» **YOUR ASSIGNMENT**
Go through the entries below and tally each line holding the string "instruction". Return the number only.
Start of DATA SHOWN
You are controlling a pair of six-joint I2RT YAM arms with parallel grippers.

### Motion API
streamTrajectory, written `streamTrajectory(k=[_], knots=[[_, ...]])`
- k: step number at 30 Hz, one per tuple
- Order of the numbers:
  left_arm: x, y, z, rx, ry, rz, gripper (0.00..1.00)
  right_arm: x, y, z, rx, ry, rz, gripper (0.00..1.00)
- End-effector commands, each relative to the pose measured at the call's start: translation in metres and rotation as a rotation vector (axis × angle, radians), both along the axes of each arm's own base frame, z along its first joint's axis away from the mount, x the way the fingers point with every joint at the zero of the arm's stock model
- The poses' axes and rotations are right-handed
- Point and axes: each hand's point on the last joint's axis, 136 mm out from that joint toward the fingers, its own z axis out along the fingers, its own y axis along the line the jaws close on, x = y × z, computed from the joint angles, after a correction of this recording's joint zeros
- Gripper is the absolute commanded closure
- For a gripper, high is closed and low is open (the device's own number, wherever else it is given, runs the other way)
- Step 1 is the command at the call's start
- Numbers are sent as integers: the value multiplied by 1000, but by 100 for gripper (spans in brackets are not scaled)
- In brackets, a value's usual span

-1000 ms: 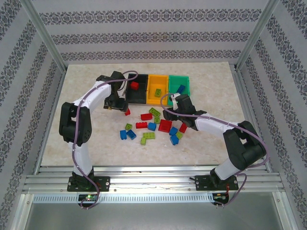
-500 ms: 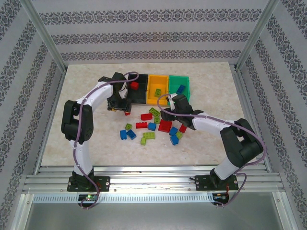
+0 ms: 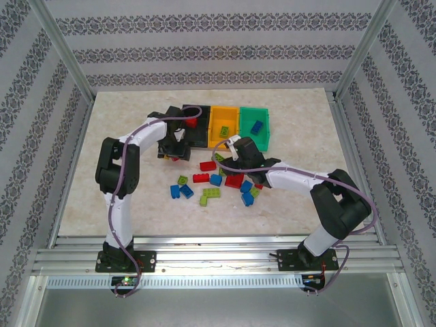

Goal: Sort the legos into containers by color
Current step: Pick up the lego from the center of the table, then place the lego in the container.

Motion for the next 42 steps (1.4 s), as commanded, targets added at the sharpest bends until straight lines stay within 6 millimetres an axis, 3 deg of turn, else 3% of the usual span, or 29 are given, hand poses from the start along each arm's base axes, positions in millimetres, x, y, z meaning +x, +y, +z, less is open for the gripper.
streamTrajectory(k=[1, 9, 17, 22, 30, 35, 42], knots=[[6, -5, -8, 36, -10, -10, 29, 4, 3, 3, -33, -26, 3, 38], [6, -4, -8, 57, -13, -21, 34, 3, 2, 4, -47, -34, 2, 38], [6, -9, -5, 28, -9, -34, 52, 3, 2, 3, -53, -30, 5, 38], [9, -12, 10, 7, -56, -47, 66, 2, 3, 3, -48, -34, 7, 38], [16, -19, 53, -56, -191, -52, 66, 5, -1, 4, -69, -50, -6, 38], [39, -24, 82, -91, -228, -25, 65, 7, -2, 5, -67, -52, -14, 38], [104, -27, 112, -27, -286, -10, 62, 6, -2, 8, -46, -55, -16, 38]])
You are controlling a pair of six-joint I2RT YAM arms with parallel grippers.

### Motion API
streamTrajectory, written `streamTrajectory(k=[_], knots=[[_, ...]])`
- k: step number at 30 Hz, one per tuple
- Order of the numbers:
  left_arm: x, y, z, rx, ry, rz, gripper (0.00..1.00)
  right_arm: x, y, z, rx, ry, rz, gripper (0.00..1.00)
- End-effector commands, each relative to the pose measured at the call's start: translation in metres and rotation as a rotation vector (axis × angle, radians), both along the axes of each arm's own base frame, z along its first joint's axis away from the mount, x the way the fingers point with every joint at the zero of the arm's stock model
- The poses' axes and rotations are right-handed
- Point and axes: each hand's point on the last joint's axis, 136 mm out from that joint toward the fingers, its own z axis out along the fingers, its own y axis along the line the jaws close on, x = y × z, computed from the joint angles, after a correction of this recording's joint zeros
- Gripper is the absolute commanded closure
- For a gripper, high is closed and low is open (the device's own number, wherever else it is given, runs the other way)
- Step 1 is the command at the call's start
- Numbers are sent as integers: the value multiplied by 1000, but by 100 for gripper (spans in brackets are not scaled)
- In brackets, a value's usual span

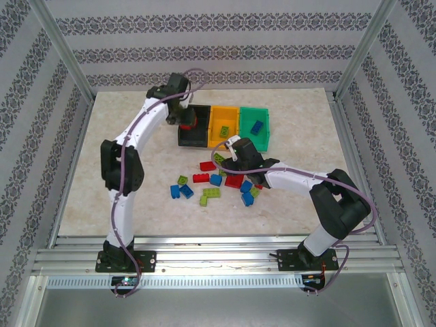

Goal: Sort the legos into containers by color
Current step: Place the lego in the container.

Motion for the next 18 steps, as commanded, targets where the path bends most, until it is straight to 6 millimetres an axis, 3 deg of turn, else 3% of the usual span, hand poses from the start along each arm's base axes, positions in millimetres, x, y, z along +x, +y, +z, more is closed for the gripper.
streamTrajectory(k=[1, 4, 5, 9, 14, 18], knots=[[2, 11, -13, 62, 87, 28, 55, 5, 2, 9, 11, -30, -6, 38], [7, 10, -4, 60, 92, 50, 36, 4, 2, 11, 16, -31, -5, 38], [5, 10, -2, 62, 94, 53, 34, 4, 1, 11, 17, -32, -9, 38], [-15, 7, 4, 69, 99, 27, 33, 4, -1, 13, 37, -29, -17, 38], [-60, -13, 5, -3, 70, -63, 33, 5, -1, 13, 76, -13, -25, 38], [-99, -15, -12, -62, 106, -109, 32, 6, -3, 12, 109, 4, -38, 38]])
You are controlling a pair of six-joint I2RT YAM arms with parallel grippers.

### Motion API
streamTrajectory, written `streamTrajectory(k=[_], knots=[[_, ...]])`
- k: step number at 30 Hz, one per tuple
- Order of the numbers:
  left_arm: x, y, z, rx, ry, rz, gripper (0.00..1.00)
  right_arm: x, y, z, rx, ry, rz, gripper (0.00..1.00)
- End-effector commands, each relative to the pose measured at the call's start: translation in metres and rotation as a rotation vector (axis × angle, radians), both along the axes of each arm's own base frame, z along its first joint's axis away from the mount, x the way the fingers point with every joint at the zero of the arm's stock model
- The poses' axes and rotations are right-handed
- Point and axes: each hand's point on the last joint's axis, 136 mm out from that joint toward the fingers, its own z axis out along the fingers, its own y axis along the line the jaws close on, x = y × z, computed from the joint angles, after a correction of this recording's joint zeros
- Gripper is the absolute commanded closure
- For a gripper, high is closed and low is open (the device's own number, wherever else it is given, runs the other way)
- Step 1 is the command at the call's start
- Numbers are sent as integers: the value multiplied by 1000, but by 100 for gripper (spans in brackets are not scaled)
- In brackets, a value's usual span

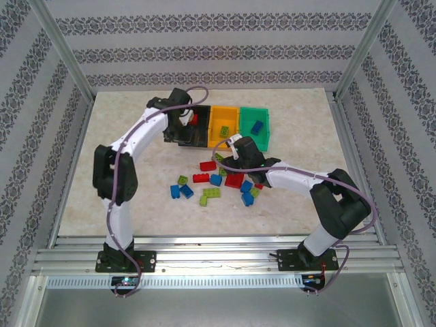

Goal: Sort the legos into containers by color
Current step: Place the lego in the container, then pick up the lego from the center of the table.

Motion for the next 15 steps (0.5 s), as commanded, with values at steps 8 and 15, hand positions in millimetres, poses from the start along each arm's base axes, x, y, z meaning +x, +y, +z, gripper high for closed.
streamTrajectory(k=[8, 15], knots=[[-63, -36, -27, -156, 56, -210, 28, 6, -10, 8, 145, 31, -51, 38], [-81, -55, -60, 89, 81, -406, 27, 6, -13, 9, 144, 27, -55, 38]])
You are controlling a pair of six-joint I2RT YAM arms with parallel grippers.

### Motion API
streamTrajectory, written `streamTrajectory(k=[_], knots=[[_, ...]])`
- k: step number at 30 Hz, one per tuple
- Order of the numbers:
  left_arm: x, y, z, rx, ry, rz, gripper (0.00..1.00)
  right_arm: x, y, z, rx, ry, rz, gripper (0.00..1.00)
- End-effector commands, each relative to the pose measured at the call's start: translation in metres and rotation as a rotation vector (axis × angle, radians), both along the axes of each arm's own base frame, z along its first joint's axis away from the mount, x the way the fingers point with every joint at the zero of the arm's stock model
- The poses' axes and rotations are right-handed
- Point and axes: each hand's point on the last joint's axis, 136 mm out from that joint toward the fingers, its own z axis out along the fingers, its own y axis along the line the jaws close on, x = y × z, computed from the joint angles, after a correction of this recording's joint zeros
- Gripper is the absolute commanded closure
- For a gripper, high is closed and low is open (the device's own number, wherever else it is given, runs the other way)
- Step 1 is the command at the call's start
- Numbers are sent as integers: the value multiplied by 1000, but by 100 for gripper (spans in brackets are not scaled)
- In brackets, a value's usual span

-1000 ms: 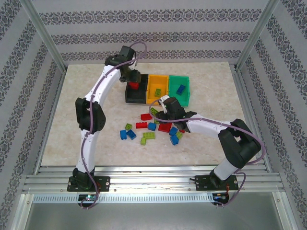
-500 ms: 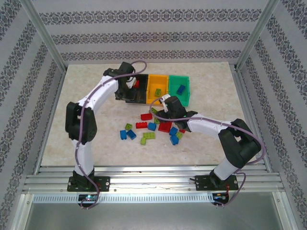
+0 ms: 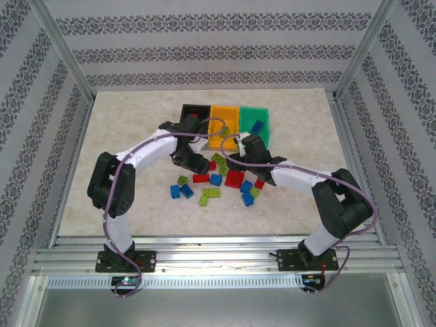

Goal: Sort the legos into containers by color
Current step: Pick up the lego from the center of the table.

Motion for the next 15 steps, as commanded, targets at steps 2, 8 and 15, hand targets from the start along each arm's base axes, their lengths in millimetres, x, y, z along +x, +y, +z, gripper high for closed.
streamTrajectory(k=[2, 8, 15], knots=[[-3, -4, -15, 115, -28, -120, 25, 0, 1, 11, 32, -25, 0, 38], [-5, -6, -21, 157, -45, -163, 12, -1, 2, 12, 43, -26, 4, 37], [-7, -10, -33, 159, -18, -184, 13, -1, 5, 12, 51, -23, 12, 38]])
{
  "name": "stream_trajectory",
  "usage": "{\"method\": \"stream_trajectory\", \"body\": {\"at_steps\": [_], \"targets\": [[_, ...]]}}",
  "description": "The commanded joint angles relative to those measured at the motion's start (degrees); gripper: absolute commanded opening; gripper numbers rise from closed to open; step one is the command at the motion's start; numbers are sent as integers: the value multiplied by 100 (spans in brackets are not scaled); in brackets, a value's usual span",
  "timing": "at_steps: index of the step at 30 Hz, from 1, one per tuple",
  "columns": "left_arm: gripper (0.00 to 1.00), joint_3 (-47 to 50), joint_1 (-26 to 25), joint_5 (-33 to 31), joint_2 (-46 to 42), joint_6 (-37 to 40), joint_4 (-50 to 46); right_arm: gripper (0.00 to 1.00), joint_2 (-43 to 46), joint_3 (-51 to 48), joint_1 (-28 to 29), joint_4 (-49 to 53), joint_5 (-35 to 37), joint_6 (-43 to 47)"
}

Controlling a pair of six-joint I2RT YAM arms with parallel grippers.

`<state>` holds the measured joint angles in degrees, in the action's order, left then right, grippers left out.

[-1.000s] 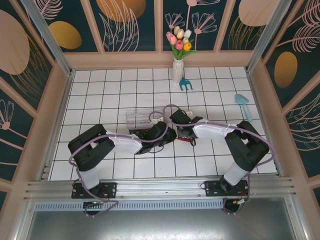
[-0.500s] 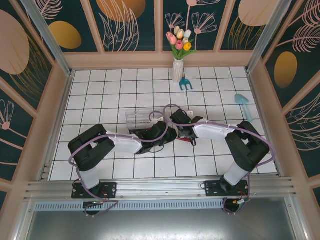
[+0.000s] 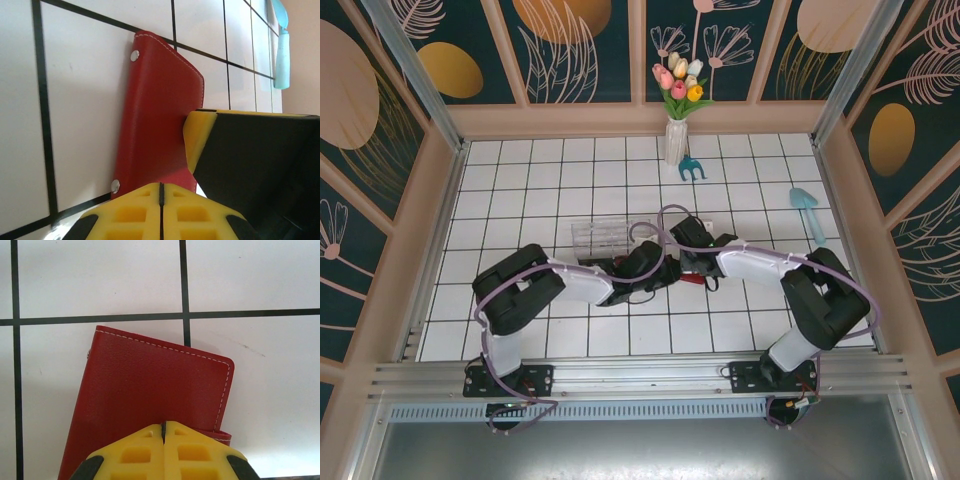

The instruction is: Take the credit cards out of the card holder

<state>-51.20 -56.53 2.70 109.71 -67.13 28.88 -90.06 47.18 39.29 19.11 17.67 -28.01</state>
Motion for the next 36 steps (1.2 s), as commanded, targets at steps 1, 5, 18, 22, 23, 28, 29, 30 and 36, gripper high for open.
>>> {"method": "stream_trajectory", "body": {"at_steps": [1,5,18,22,23,28,29,30,36], "targets": [[8,-366,-68,202,318,19,-48,0,59,-144,-9,32,-364,-62],[0,-663,-68,134,552,-126,-560,0,98,-156,-27,13,-412,-91],[0,-619,-59,-434,506,-648,-1594,0,1409,-727,-674,368,35,-398],[0,-670,-58,-425,559,-656,-1634,0,1683,-997,-960,418,-74,-407],[0,-689,-52,-394,566,-617,-1607,0,1743,-1084,-1007,373,-171,-393],[0,-522,-58,-385,117,-281,-1003,0,1909,-1225,-970,29,-802,-129],[0,-487,-57,-364,-1,-240,-864,0,1897,-1200,-921,6,-843,-111],[0,-360,-58,-301,-98,-196,-653,0,1863,-1178,-874,-48,-950,-49],[1,-284,-62,366,-61,-57,476,0,1552,-1092,-704,-238,-1222,14]]}}
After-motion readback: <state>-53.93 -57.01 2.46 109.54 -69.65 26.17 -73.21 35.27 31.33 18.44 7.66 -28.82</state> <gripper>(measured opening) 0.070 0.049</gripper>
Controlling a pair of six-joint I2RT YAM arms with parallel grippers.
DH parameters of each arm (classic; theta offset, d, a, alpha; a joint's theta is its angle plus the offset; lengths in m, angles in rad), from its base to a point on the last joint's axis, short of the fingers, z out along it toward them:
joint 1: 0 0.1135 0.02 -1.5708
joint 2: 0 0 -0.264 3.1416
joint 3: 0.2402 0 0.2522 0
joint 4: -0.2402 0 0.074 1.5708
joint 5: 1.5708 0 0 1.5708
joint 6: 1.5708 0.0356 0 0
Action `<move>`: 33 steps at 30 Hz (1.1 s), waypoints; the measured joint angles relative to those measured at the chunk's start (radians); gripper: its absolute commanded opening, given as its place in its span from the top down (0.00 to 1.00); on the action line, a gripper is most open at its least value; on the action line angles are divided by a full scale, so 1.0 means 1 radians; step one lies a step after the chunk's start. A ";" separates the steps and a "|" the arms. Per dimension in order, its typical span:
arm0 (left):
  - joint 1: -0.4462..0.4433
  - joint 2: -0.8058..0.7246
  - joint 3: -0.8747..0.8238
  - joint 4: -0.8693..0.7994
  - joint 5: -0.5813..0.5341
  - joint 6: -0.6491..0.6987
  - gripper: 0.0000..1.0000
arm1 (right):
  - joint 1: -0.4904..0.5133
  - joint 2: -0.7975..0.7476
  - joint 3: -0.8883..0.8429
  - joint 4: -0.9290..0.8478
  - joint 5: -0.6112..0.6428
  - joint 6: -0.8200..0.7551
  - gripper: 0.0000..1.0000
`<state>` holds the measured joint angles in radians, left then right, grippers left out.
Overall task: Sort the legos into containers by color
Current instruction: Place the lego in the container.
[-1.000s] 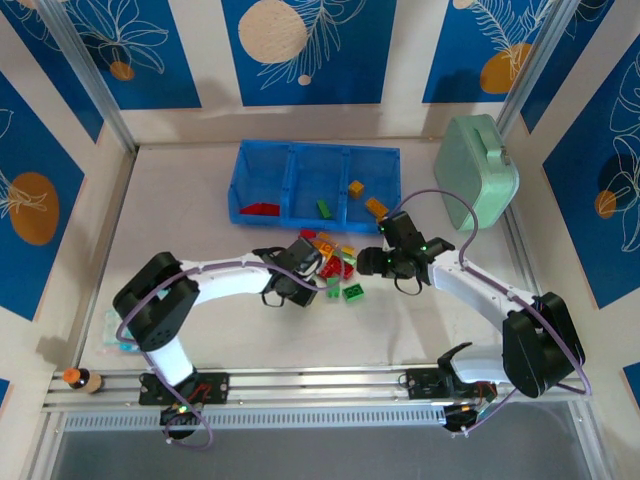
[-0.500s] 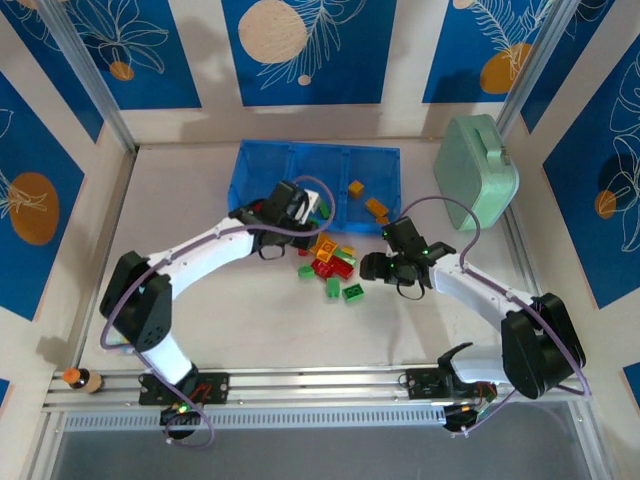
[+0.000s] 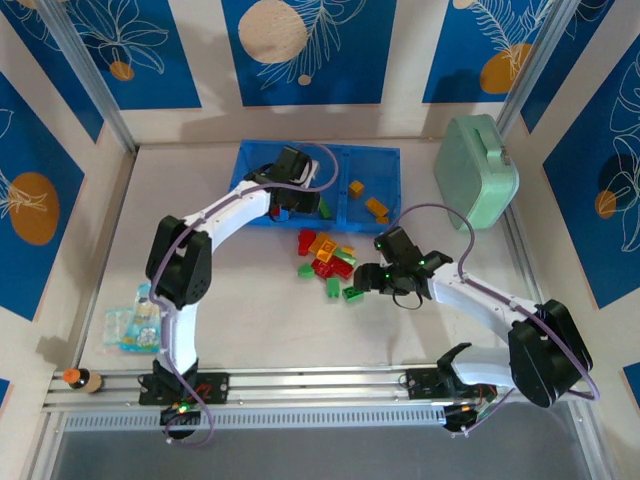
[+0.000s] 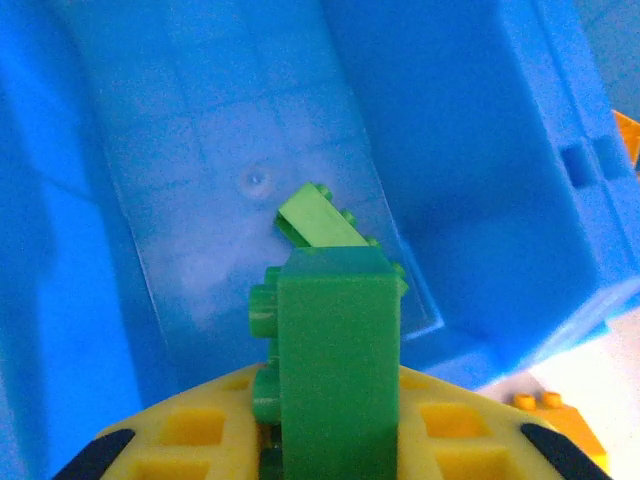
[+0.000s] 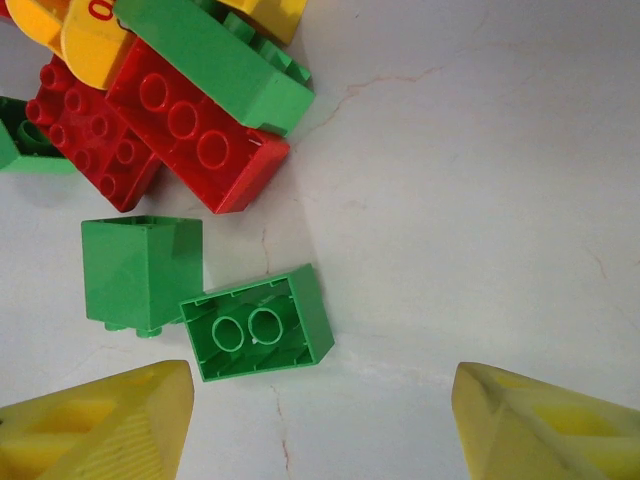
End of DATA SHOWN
» **PROBLEM SOLUTION**
2